■ **INSTRUCTIONS TO FOLLOW**
Count how many lines in this material contain "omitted". The answer is that number alone.
─── DATA UNDER STUDY ───
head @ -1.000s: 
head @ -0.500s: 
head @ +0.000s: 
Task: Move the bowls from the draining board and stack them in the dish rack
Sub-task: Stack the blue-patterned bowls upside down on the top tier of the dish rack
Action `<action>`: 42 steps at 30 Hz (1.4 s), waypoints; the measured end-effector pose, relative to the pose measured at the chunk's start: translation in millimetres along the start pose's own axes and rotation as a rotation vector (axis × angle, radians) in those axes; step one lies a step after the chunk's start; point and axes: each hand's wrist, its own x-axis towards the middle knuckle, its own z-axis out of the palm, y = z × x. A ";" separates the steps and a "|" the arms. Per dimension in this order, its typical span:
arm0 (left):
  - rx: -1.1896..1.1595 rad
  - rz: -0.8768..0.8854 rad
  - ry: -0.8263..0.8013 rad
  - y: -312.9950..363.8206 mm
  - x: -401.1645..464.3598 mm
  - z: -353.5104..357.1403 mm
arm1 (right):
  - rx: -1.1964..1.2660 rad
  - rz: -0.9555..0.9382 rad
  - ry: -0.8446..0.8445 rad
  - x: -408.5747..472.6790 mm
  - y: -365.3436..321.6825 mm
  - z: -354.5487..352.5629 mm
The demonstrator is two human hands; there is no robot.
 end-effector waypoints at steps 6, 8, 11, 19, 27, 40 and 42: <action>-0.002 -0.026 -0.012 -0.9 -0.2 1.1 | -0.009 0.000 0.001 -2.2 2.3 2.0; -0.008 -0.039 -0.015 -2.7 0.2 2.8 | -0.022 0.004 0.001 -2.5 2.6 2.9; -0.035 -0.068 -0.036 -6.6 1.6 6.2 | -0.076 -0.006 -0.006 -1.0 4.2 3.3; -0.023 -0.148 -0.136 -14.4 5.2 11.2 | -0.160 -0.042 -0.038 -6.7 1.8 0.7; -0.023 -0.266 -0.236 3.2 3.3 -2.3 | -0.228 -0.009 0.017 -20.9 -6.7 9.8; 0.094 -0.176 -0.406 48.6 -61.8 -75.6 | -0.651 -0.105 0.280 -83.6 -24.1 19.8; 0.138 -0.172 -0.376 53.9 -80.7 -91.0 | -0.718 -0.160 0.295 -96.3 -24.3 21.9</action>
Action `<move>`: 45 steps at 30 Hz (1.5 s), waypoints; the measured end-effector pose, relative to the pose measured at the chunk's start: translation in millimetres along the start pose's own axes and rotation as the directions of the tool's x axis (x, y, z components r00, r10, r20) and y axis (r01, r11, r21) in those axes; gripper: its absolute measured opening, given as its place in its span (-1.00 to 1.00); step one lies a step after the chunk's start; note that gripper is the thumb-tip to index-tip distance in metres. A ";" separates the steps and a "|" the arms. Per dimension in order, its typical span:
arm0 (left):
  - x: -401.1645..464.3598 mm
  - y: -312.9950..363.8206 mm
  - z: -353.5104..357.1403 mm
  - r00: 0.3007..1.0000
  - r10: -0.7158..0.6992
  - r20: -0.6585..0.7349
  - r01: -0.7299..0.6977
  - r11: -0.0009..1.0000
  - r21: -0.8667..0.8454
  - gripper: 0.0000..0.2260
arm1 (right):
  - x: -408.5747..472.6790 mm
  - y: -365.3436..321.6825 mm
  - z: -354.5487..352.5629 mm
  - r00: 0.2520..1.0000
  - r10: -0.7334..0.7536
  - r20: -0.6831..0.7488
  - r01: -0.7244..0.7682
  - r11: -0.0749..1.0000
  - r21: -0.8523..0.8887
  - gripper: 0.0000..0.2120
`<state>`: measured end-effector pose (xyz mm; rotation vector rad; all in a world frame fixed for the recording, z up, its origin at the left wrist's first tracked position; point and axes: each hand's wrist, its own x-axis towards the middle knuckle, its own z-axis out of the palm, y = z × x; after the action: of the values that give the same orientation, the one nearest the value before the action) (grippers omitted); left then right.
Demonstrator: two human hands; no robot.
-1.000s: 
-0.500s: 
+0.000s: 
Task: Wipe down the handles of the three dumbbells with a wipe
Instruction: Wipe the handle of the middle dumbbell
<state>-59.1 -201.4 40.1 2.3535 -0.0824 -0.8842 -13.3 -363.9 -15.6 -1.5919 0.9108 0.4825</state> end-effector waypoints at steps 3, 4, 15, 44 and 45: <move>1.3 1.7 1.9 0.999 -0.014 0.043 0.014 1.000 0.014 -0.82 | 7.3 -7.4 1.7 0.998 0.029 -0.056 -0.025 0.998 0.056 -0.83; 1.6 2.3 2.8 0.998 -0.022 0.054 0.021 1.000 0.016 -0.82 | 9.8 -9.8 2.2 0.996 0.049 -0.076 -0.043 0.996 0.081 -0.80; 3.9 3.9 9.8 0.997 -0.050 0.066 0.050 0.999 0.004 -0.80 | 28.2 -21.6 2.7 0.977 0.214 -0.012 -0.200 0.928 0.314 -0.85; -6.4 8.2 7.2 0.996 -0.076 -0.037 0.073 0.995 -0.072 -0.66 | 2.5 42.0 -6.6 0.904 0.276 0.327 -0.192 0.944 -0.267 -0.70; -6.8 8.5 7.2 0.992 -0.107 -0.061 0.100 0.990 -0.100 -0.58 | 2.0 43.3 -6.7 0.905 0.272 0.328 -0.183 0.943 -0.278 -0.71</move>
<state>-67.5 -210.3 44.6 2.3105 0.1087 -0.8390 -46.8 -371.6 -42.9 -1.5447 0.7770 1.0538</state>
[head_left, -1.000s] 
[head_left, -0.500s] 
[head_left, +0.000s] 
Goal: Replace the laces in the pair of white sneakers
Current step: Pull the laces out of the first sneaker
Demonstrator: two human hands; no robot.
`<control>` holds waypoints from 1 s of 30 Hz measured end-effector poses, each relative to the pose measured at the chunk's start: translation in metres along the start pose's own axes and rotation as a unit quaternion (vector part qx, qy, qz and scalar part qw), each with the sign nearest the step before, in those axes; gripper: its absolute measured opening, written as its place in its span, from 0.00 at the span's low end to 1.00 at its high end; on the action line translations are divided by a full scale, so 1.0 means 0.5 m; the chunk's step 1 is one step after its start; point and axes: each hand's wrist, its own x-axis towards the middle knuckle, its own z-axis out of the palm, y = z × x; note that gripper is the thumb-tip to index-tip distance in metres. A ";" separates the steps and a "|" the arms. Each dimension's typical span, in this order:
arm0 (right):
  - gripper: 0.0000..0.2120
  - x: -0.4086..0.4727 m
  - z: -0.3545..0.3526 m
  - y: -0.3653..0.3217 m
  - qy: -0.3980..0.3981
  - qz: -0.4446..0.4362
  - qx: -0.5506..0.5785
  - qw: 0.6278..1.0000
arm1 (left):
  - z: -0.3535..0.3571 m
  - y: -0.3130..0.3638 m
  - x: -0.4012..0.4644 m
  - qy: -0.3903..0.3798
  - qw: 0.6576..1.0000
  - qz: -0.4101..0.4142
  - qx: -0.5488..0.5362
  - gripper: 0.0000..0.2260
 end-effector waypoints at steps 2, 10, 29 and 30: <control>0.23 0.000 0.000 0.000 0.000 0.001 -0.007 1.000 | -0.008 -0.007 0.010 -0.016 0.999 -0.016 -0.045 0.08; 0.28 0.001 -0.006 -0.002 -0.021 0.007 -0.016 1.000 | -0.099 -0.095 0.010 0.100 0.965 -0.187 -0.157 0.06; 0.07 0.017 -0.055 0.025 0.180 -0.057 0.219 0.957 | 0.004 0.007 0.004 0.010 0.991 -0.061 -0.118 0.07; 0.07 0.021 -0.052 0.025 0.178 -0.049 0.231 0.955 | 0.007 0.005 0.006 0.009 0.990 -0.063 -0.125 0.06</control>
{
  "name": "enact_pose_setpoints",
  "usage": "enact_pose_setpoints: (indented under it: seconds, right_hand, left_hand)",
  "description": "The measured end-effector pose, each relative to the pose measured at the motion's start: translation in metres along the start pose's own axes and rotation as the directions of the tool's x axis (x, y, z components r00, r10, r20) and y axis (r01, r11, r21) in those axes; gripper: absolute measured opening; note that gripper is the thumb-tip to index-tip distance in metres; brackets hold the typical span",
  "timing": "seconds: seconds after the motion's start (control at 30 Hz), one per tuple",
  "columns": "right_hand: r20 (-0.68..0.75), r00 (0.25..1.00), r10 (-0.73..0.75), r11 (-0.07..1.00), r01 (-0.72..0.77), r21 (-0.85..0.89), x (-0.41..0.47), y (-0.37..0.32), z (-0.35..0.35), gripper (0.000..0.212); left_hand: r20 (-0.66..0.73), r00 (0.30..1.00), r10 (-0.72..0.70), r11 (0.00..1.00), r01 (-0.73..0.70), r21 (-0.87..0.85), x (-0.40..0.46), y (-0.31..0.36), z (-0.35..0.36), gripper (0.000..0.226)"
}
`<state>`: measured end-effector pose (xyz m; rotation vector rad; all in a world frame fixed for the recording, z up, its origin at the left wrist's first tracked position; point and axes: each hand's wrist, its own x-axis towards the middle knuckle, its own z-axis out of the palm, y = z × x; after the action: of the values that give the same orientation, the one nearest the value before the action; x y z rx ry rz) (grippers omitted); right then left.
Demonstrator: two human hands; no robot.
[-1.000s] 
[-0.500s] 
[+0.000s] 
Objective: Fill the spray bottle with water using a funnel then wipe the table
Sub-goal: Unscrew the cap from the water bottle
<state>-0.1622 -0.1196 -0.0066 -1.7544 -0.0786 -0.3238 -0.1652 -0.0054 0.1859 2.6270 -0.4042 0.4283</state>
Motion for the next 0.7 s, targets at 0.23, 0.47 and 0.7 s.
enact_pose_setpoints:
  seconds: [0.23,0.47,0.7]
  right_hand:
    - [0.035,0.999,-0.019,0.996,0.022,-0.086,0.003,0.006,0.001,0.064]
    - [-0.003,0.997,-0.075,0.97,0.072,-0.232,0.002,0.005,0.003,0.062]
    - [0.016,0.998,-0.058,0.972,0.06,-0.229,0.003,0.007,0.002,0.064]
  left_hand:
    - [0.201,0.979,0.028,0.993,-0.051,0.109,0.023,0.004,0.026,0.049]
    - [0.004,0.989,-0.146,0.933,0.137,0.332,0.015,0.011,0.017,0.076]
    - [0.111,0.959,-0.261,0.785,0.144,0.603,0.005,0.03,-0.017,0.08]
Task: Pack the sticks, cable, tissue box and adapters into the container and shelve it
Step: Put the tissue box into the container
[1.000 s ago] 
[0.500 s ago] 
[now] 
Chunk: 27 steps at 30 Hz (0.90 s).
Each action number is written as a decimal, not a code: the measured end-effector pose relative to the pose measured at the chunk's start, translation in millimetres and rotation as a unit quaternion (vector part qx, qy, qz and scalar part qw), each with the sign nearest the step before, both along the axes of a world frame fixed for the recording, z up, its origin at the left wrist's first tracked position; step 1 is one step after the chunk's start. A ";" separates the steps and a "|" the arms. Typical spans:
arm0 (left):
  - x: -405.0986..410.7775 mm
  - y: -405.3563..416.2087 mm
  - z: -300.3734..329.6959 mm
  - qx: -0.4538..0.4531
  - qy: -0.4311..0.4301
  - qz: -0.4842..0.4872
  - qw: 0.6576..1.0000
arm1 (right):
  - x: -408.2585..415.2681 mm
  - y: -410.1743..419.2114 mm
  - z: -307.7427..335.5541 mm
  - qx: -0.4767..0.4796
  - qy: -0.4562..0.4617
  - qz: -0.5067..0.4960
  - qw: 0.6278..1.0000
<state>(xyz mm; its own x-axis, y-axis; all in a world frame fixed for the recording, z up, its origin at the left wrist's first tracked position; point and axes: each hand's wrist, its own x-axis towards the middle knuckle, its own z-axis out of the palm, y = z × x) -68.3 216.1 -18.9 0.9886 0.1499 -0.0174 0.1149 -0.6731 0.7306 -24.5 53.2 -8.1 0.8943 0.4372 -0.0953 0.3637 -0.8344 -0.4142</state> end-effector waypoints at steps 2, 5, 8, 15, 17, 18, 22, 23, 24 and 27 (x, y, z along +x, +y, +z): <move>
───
■ **REPLY TO THE TASK**
2